- WORK ORDER
Nothing but the lines below from the first through the one with "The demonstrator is" should appear, printed exactly; please leave pictures out.

↓

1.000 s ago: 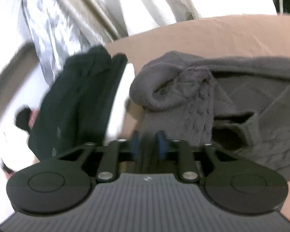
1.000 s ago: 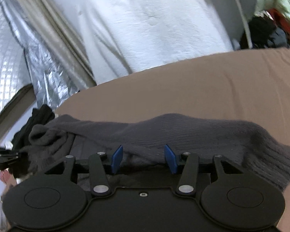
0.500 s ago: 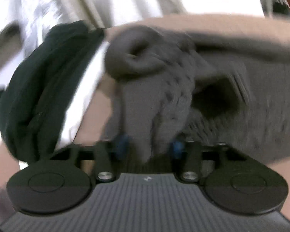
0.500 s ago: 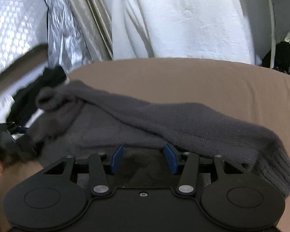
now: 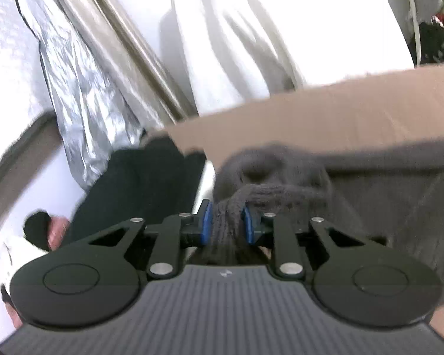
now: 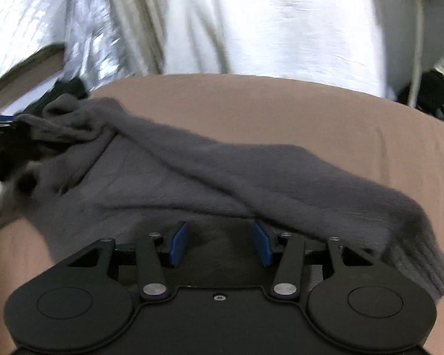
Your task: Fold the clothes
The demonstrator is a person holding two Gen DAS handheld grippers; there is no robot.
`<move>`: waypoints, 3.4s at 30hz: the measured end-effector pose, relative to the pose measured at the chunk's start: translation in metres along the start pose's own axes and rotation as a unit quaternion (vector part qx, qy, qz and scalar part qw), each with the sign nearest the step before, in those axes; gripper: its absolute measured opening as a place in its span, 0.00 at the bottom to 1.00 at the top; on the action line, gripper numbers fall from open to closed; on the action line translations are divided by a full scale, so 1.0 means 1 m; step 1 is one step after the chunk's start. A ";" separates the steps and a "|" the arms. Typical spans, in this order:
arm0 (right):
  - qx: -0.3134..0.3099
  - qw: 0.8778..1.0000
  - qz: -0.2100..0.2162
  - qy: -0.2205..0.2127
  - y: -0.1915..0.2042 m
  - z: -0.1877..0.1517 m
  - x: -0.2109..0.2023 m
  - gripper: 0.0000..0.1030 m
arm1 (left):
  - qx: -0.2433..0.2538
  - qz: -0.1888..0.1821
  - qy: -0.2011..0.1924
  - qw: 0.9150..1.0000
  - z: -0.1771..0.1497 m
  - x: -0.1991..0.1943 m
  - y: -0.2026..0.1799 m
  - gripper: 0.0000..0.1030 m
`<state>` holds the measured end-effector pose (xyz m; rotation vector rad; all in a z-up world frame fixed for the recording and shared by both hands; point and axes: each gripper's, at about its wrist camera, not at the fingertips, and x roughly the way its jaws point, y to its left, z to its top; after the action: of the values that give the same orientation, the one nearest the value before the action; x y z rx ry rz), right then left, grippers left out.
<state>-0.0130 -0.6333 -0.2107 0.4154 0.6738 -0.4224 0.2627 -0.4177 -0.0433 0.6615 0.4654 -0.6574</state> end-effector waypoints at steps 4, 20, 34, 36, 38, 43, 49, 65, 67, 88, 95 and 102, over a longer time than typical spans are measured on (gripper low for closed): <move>0.035 0.999 -0.027 0.000 -0.021 0.003 0.006 0.53 | 0.034 0.015 -0.024 0.999 0.030 -0.012 -0.004 0.15; 0.086 0.994 -0.051 -0.034 -0.062 0.024 0.019 0.52 | -0.015 -0.170 -0.150 0.974 0.287 -0.002 -0.153 0.76; 0.164 0.970 -0.165 -0.068 -0.111 0.027 -0.022 0.53 | 0.090 -0.087 0.027 0.992 0.095 0.051 -0.175 0.83; 0.174 0.957 -0.228 -0.045 -0.121 0.025 -0.023 0.53 | 0.068 -0.059 0.057 0.994 0.064 0.066 -0.152 0.83; 0.182 0.938 -0.295 -0.022 -0.132 0.023 -0.024 0.54 | 0.020 -0.049 0.091 0.994 0.035 0.079 -0.131 0.83; 0.248 0.930 -0.272 -0.006 -0.163 0.015 -0.038 0.54 | -0.104 -0.112 0.116 0.981 -0.013 0.081 -0.105 0.83; 0.298 0.934 -0.194 0.014 -0.144 -0.003 -0.058 0.64 | -0.144 -0.164 0.097 0.971 -0.027 0.071 -0.091 0.88; 0.008 0.960 -0.280 -0.026 -0.099 0.025 0.004 0.15 | -0.119 -0.067 0.085 0.987 -0.027 0.102 -0.077 0.14; 0.017 0.950 -0.305 -0.063 -0.102 0.032 -0.002 0.15 | -0.116 0.018 0.024 0.993 -0.009 0.092 -0.053 0.13; 0.310 0.946 -0.090 0.002 -0.115 -0.002 -0.086 0.61 | -0.156 -0.011 0.065 0.985 -0.161 -0.010 -0.022 0.78; 0.177 0.981 -0.079 0.032 -0.005 -0.023 -0.089 0.64 | -0.247 -0.082 0.078 0.962 -0.163 -0.015 -0.035 0.78; 0.203 0.977 0.039 0.059 0.036 -0.060 -0.102 0.74 | -0.384 -0.193 0.139 0.892 -0.192 0.002 -0.027 0.78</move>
<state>-0.0973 -0.5491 -0.1765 0.8570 0.6833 -0.4645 0.2095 -0.3031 -0.1900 -0.1077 1.0714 -0.6822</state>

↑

- EXPECTED ANSWER
1.000 s ago: 
1.000 s ago: 
0.500 s ago: 
0.500 s ago: 
now: 
now: 
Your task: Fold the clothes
The demonstrator is a person holding two Gen DAS handheld grippers; there is no robot.

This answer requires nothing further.